======== INPUT DATA

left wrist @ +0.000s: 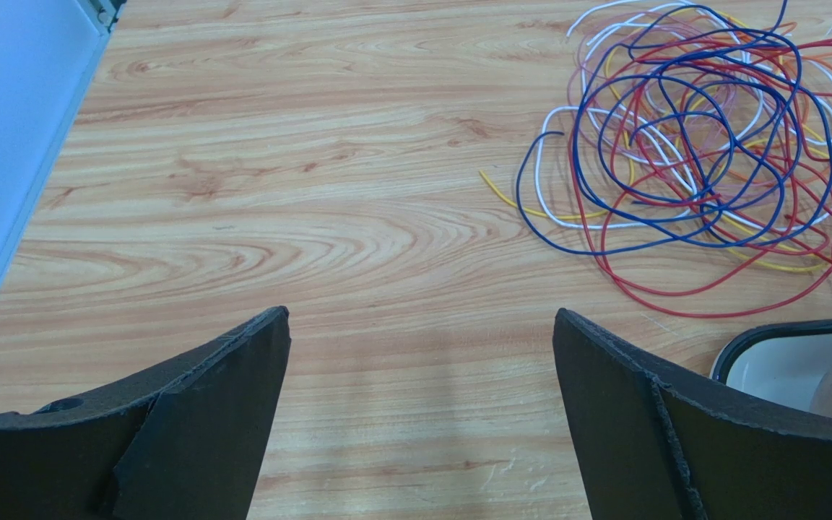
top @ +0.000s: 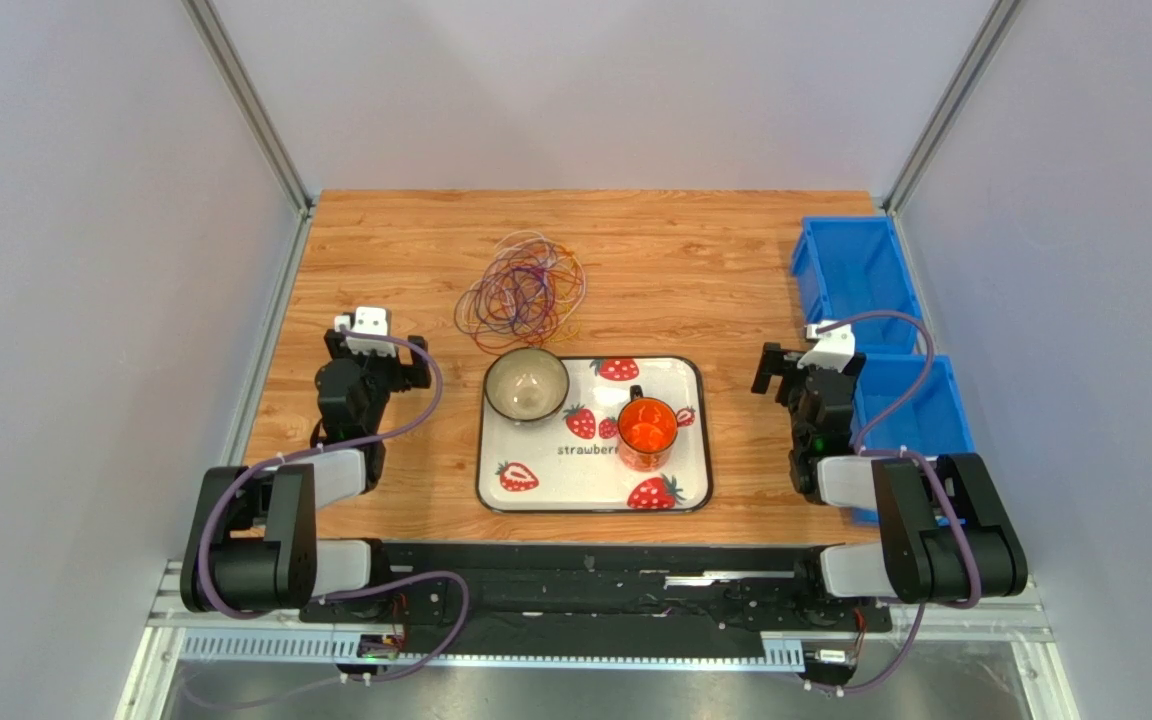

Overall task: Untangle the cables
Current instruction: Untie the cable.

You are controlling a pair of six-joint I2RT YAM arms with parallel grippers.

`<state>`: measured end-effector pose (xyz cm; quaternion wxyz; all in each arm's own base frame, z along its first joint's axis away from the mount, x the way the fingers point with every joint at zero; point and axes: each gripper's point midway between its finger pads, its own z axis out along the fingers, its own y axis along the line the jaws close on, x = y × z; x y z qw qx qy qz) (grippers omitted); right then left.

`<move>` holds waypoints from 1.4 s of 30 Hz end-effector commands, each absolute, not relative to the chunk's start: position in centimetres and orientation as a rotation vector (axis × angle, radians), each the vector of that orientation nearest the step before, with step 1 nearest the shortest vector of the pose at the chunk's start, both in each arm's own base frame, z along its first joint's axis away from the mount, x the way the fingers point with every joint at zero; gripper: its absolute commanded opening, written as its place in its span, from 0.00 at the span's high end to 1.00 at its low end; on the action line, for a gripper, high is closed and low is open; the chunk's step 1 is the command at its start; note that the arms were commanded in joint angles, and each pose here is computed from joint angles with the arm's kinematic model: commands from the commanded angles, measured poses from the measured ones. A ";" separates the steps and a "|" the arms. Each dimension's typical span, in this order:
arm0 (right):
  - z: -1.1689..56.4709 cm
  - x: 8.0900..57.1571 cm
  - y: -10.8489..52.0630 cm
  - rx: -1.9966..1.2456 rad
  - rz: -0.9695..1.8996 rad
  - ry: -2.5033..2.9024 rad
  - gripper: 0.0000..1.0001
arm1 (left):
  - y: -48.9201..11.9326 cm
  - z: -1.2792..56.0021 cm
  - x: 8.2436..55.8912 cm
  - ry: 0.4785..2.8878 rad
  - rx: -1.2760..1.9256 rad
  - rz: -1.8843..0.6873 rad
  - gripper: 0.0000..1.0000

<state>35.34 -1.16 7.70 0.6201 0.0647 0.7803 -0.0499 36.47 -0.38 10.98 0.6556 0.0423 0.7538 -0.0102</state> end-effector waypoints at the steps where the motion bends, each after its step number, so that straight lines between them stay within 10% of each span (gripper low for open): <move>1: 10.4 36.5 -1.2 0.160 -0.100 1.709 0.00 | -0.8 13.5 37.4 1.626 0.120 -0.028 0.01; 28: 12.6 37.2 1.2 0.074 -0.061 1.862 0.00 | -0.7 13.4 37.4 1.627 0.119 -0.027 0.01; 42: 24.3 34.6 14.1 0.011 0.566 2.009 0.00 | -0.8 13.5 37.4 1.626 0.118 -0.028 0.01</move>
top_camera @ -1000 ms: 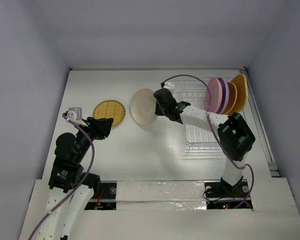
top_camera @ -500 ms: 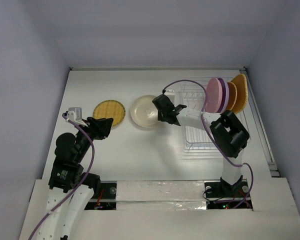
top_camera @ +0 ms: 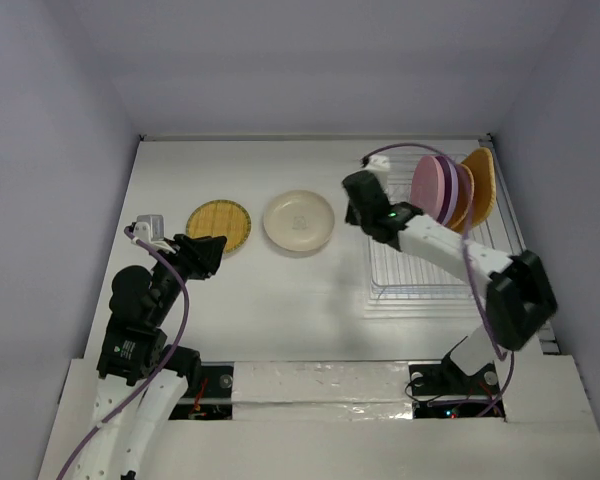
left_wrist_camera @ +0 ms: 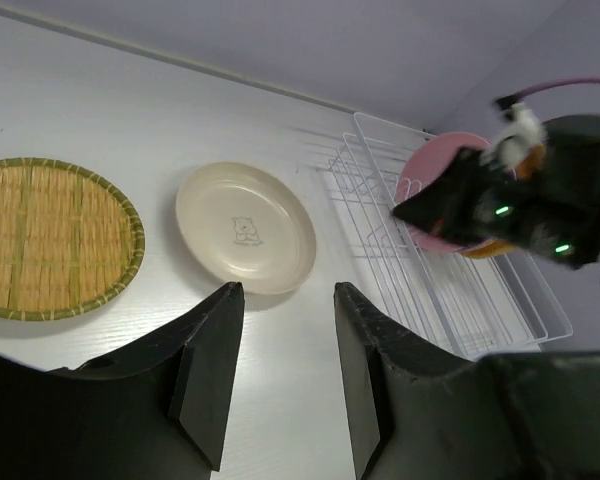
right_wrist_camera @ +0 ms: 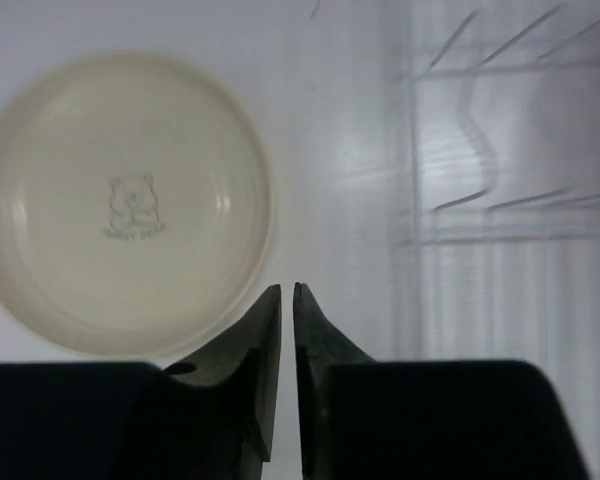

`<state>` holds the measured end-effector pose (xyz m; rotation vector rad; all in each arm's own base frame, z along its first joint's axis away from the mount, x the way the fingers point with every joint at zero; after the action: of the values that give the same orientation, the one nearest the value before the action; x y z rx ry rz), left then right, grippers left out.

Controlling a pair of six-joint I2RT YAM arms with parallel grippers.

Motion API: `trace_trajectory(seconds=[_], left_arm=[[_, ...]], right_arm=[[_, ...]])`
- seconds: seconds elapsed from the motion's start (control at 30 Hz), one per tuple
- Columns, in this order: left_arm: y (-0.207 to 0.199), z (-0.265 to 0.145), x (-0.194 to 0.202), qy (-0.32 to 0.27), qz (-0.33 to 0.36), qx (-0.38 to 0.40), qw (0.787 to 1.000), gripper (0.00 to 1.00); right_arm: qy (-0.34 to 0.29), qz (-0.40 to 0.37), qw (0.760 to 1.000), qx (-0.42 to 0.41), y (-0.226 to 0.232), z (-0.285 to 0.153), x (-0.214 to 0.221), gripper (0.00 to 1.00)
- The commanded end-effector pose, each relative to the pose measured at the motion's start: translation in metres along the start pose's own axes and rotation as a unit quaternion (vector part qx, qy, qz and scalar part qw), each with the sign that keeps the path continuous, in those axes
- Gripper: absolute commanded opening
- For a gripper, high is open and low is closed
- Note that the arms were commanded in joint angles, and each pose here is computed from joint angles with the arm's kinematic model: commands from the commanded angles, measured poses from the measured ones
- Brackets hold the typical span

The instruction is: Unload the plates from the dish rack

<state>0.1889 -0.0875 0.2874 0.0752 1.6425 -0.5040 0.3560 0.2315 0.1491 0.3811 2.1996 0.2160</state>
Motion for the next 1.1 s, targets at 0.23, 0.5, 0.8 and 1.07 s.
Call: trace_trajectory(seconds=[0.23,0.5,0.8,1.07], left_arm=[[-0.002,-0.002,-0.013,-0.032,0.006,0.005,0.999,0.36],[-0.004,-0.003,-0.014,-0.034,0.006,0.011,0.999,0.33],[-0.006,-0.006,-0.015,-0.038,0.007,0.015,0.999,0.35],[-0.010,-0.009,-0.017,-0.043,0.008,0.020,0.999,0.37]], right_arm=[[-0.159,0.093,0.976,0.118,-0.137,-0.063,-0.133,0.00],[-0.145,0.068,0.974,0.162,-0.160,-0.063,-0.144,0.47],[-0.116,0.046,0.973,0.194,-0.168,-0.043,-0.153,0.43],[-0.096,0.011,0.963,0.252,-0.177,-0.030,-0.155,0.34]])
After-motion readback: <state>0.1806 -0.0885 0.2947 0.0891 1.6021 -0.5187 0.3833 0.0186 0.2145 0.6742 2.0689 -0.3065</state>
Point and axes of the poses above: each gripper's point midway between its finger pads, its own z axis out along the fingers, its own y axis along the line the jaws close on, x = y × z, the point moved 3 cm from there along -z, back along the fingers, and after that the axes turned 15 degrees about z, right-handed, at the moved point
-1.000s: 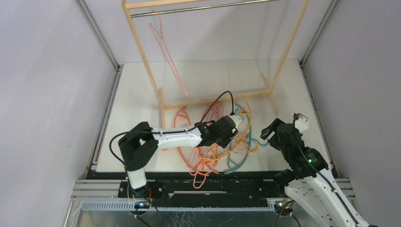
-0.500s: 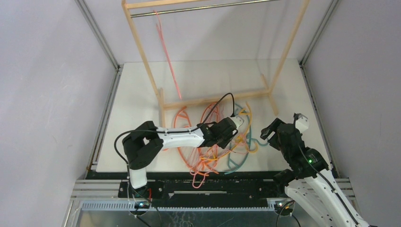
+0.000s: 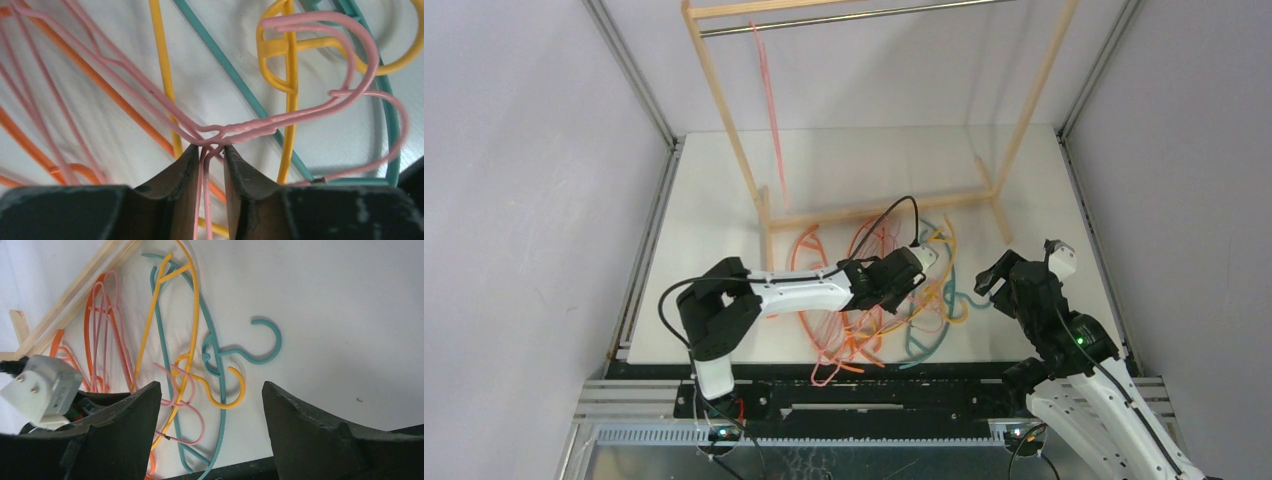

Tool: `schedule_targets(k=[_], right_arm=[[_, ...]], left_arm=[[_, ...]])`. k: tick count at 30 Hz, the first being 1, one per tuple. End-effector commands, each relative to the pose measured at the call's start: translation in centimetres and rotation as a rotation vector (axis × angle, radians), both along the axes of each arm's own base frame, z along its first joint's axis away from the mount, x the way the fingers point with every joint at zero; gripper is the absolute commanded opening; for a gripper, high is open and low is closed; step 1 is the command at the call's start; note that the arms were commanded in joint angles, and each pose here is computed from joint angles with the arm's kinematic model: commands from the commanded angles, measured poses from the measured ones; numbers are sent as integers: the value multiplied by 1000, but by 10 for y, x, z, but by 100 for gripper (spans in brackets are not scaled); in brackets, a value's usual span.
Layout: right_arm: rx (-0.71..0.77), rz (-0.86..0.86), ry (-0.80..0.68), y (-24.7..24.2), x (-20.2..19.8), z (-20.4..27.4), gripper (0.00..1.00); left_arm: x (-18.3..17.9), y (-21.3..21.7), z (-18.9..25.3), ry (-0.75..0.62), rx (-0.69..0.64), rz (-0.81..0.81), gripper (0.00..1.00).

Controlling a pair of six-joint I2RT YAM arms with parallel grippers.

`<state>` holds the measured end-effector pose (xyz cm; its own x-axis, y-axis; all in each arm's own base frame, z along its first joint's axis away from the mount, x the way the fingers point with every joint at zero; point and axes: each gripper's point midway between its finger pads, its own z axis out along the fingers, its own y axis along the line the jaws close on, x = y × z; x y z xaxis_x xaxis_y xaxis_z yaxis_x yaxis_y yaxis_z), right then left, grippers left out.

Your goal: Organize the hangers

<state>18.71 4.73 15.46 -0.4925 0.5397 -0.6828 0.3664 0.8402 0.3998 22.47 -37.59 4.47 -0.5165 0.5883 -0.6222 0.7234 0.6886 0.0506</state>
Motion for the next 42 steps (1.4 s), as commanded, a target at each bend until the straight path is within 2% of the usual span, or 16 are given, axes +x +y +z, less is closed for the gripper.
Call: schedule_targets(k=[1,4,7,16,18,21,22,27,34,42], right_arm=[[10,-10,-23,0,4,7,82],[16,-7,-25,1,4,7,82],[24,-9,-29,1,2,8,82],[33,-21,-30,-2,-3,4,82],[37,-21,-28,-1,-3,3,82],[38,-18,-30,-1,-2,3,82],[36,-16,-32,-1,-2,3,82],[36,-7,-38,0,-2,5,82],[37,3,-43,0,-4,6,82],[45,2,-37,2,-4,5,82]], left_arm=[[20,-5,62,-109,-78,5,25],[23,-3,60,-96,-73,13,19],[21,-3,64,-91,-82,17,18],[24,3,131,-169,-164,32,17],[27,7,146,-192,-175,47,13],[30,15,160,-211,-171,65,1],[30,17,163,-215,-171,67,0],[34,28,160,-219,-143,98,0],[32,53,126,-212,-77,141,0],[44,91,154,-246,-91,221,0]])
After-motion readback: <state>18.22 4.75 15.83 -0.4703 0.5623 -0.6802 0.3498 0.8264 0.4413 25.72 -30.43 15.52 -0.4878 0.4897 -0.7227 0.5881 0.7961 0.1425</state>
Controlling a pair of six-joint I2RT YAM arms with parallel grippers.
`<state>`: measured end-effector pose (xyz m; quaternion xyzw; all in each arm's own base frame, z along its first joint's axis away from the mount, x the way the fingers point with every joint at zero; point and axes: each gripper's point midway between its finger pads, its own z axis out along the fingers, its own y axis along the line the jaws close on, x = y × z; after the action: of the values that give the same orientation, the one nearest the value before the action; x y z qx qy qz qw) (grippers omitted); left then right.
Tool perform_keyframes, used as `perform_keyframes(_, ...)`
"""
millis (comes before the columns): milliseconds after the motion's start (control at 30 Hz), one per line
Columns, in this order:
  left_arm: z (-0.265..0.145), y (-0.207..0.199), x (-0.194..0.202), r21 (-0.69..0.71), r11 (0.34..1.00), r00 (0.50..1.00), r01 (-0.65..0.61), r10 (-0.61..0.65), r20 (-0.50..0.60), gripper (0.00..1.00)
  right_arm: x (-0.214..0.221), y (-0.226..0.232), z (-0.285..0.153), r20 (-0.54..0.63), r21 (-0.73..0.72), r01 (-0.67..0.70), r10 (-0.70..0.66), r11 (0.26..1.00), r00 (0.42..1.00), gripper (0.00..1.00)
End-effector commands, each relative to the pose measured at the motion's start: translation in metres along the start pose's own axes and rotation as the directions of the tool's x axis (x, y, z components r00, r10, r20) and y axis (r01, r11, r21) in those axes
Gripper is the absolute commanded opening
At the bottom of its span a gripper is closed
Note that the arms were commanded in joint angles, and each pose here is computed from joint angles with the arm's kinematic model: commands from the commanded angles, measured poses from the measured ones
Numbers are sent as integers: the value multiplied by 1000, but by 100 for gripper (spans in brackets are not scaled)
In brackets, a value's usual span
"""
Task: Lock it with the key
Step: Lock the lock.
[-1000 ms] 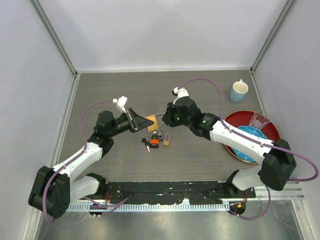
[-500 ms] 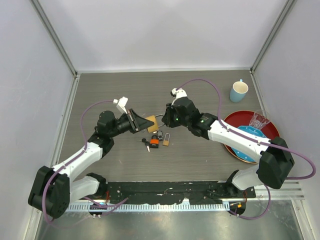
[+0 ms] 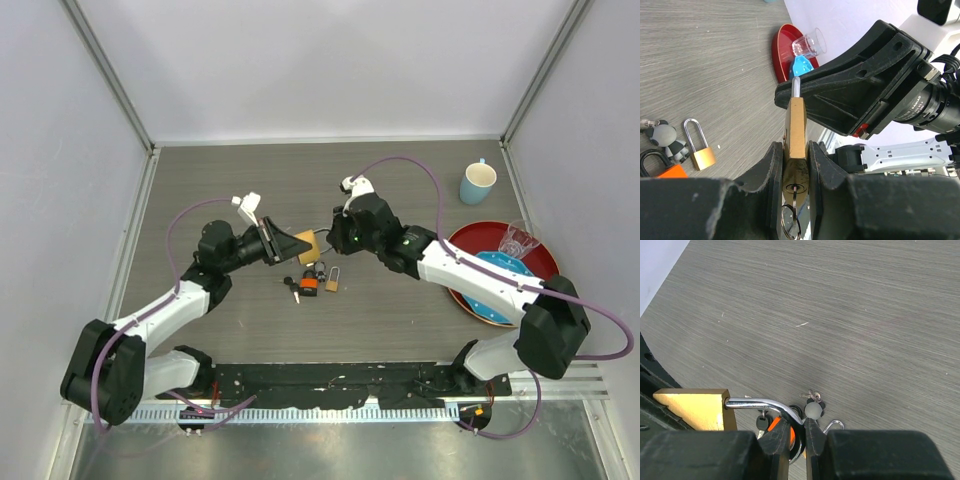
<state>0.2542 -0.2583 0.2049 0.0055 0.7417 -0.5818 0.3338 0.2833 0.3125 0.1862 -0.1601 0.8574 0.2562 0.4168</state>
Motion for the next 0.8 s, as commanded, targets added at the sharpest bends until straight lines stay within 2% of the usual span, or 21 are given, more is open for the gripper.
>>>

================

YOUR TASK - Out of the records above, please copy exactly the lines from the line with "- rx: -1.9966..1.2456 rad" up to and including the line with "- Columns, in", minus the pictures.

EXPECTED ANSWER -
  - rx: -1.9966..1.2456 rad
  - rz: -0.9695..1.8996 rad
  - ry: -2.5033..2.9024 rad
  - gripper: 0.0000..1.0001
arm1 (left):
  - y: -48.9201..11.9326 cm
  - z: -1.2792..56.0021 cm
  - x: 8.2436..55.8912 cm
  - ry: 0.4785..2.8878 rad
  - rx: -1.2760..1.9256 rad
  - rz: -1.8843..0.6873 rad
  - gripper: 0.0000..1.0000

<state>35.34 -1.16 7.70 0.6201 0.0647 0.7803 -0.0499 36.47 -0.38 10.98 0.6556 0.0423 0.7538 -0.0102</state> end-effector waypoints at the steps where the motion bends, each after its step number, so that straight lines between them stay within 10% of each span (gripper low for open): <move>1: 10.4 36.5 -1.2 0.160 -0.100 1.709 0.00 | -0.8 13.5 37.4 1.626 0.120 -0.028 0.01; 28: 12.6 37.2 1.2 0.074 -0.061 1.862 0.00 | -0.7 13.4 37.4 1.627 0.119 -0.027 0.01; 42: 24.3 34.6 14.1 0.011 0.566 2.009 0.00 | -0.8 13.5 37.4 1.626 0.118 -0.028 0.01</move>
top_camera @ -1000 ms: 
top_camera @ -500 ms: 
top_camera @ +0 ms: 
left_wrist_camera @ +0 ms: 
right_wrist_camera @ +0 ms: 

`<state>` holds the measured end-effector pose (xyz m; rotation vector rad; all in each arm's own base frame, z along its first joint's axis away from the mount, x the way the fingers point with every joint at zero; after the action: of the values that give the same orientation, the one nearest the value before the action; x y z rx ry rz), left then right, grippers left out.

Controlling a pair of six-joint I2RT YAM arms with parallel grippers.

Motion API: `trace_trajectory(seconds=[_], left_arm=[[_, ...]], right_arm=[[_, ...]])`
- seconds: seconds elapsed from the motion's start (control at 30 Hz), one per tuple
- Columns, in this order: left_arm: y (-0.207 to 0.199), z (-0.265 to 0.145), x (-0.194 to 0.202), qy (-0.32 to 0.27), qz (-0.33 to 0.36), qx (-0.38 to 0.40), qw (0.787 to 1.000), gripper (0.00 to 1.00); right_arm: qy (-0.34 to 0.29), qz (-0.40 to 0.37), qw (0.760 to 1.000), qx (-0.42 to 0.41), y (-0.226 to 0.232), z (-0.285 to 0.153), x (-0.214 to 0.221), gripper (0.00 to 1.00)

There is nothing more to this exercise.